◆ **Requirement**
Could you print exactly the lines of the listing below, starting at the line that has "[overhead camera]" and ending at the line that has "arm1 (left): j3", and only those lines?

◆ **Records provided**

━━━━━━━━━━━━━━━━━━━━

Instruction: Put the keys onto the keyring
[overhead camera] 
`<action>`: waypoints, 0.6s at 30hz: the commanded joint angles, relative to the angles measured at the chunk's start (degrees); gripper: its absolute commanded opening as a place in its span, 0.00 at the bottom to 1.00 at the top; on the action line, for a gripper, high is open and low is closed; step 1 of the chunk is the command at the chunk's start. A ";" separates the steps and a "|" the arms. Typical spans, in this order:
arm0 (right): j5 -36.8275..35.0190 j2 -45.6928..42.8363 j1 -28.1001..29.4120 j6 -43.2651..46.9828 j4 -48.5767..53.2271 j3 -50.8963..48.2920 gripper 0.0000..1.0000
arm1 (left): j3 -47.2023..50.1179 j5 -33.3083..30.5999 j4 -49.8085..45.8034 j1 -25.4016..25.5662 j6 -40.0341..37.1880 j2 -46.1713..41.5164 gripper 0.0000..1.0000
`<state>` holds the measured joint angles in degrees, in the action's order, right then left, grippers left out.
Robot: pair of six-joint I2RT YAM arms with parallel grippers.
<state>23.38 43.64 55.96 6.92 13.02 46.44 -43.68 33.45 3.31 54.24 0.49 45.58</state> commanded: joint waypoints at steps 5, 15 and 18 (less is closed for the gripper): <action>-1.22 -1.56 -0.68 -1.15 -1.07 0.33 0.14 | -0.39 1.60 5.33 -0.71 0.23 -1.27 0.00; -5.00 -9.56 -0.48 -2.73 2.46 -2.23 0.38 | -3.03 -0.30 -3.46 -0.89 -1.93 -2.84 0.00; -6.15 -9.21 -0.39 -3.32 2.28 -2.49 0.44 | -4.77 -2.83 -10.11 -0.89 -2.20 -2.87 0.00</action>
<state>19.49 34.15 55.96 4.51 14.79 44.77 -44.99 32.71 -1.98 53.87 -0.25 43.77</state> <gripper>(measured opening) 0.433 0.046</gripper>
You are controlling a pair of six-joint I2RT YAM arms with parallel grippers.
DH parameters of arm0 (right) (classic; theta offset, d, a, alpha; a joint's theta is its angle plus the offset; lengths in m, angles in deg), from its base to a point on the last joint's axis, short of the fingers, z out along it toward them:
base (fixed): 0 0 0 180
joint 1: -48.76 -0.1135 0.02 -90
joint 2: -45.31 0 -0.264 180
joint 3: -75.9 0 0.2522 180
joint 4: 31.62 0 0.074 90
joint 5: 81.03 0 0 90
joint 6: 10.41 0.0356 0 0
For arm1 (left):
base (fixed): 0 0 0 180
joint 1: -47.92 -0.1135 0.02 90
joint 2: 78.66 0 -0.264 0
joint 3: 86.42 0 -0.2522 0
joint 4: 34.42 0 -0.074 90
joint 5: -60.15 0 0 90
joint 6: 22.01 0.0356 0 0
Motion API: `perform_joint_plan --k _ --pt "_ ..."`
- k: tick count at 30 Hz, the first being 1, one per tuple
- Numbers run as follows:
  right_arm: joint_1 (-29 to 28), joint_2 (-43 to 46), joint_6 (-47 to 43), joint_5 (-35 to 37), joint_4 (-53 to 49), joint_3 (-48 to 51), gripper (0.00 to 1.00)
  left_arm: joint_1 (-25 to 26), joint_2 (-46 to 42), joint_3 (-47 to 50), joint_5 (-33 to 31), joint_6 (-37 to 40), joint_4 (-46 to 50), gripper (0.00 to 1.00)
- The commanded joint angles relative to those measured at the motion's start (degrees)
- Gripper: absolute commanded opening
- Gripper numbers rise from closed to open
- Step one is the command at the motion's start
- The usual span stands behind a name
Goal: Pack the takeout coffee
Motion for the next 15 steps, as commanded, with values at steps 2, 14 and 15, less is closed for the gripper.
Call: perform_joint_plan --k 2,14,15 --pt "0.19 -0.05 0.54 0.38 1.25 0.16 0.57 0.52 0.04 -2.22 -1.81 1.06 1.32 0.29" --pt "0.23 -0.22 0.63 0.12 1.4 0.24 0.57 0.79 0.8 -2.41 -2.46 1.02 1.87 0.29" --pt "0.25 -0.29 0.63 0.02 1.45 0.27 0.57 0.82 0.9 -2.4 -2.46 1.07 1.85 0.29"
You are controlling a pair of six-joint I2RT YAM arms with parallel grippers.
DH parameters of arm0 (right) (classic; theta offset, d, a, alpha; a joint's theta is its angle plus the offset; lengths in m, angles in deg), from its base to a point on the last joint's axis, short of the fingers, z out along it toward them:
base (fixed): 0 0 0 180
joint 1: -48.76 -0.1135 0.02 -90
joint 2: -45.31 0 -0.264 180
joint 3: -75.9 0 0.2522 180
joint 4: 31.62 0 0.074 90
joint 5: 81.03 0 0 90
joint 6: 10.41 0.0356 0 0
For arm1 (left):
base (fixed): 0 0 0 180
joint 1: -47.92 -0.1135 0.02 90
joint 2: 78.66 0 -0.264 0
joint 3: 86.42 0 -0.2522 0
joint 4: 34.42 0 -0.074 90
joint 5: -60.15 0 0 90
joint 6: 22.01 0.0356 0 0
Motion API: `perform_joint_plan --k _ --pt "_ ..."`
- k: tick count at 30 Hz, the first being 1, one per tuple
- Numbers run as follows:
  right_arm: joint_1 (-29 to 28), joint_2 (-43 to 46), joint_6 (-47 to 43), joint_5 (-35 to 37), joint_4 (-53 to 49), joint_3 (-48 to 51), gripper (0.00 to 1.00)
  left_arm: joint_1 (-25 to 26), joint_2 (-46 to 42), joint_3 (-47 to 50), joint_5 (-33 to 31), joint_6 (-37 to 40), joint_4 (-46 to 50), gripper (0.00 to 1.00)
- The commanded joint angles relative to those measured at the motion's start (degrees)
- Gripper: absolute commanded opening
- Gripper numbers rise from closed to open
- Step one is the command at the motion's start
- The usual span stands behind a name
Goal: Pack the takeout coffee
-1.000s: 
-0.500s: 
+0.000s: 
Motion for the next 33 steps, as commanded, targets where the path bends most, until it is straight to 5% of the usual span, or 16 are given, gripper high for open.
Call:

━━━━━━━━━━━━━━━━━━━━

◆ **Solution for this exercise**
[overhead camera] 
`<action>`: waypoints, 0.6s at 30hz: the commanded joint angles, relative to the angles measured at the chunk's start (degrees); gripper: its absolute commanded opening as a place in its span, 0.00 at the bottom to 1.00 at the top; on the action line, for a gripper, high is open and low is closed; step 1 of the chunk is the command at the chunk's start. A ";" separates the steps and a "|" the arms. Typical spans, in this order:
arm0 (right): j5 -36.8275..35.0190 j2 -45.6928..42.8363 j1 -28.1001..29.4120 j6 -43.2651..46.9828 j4 -48.5767..53.2271 j3 -50.8963..48.2920 gripper 0.0000..1.0000
arm1 (left): j3 -47.2023..50.1179 j5 -33.3083..30.5999 j4 -49.8085..45.8034 j1 -25.4016..25.5662 j6 -40.0341..37.1880 j2 -46.1713..41.5164 gripper 0.0000..1.0000

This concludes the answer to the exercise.